**Aim of the exercise:**
One part of the entries below is wanted: the lines from the one containing "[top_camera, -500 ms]" through the one containing "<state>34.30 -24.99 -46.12". Write those out exactly and nothing else.

**Information provided:**
------------------------------------------------------------------------

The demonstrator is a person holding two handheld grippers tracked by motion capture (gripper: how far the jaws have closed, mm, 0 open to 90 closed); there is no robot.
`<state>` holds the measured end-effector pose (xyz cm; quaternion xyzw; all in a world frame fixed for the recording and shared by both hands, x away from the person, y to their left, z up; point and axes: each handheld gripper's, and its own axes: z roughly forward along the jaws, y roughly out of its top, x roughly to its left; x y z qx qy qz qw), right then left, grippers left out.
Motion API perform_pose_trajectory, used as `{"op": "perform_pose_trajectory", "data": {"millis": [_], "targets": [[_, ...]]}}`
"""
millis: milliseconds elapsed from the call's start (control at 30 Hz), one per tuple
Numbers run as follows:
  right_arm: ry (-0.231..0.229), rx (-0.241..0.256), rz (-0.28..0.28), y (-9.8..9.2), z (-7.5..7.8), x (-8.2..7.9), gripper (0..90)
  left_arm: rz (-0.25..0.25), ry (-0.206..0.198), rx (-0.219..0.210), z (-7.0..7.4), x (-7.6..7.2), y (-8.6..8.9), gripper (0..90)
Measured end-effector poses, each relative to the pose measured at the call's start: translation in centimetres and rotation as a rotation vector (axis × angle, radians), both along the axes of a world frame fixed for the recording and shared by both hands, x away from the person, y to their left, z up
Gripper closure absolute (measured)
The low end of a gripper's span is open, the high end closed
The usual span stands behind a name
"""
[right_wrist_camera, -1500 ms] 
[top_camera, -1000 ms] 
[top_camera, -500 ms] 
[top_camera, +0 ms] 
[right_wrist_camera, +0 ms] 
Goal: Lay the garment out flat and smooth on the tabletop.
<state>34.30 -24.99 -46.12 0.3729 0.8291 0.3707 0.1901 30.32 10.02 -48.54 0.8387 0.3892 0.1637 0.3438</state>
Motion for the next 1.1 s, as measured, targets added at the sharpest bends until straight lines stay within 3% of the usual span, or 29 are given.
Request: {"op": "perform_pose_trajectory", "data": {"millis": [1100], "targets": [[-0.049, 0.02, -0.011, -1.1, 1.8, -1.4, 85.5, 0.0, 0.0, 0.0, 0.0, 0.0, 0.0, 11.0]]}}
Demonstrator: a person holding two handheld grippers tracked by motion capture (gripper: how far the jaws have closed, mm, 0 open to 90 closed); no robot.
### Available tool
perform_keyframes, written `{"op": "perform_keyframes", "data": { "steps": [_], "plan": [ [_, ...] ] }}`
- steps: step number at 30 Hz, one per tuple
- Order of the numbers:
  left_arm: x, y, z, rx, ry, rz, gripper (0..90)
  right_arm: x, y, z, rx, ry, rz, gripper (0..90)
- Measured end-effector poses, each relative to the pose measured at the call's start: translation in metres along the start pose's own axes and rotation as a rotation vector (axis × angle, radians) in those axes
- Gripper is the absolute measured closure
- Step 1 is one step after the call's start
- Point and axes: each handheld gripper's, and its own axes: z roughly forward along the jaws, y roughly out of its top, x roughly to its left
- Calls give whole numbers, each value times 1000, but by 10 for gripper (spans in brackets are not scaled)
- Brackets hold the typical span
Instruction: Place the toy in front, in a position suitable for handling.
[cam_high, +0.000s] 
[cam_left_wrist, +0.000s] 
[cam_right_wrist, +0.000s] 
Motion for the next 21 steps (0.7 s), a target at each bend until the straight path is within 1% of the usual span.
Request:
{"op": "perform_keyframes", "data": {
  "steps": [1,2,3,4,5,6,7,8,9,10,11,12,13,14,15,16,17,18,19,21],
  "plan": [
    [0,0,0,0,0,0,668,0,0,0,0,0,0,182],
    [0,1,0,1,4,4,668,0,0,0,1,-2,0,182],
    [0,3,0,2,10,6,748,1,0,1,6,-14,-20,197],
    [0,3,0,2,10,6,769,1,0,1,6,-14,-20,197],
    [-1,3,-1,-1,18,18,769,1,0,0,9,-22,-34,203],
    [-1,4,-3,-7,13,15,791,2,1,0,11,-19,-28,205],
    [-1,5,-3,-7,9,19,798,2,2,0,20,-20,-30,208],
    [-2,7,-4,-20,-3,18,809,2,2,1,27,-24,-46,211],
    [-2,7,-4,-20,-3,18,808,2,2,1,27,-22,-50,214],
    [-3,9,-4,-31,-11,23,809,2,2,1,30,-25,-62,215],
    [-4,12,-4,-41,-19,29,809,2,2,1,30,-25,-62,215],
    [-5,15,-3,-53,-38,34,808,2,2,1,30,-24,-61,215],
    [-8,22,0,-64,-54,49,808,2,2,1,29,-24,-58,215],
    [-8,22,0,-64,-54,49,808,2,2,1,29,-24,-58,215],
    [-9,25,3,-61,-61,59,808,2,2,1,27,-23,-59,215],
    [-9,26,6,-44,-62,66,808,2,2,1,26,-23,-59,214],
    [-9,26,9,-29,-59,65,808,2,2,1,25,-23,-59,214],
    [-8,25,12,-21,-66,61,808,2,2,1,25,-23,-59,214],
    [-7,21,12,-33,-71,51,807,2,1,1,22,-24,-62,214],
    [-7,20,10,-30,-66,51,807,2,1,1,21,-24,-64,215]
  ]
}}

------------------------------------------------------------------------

**Solution for this exercise:**
[top_camera, -500 ms] 
[top_camera, +0 ms] 
[right_wrist_camera, +0 ms] 
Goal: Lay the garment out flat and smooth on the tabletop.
<state>34.30 -24.99 -46.12 0.3729 0.8291 0.3707 0.1901 30.32 10.02 -48.54 0.8387 0.3892 0.1637 0.3438</state>

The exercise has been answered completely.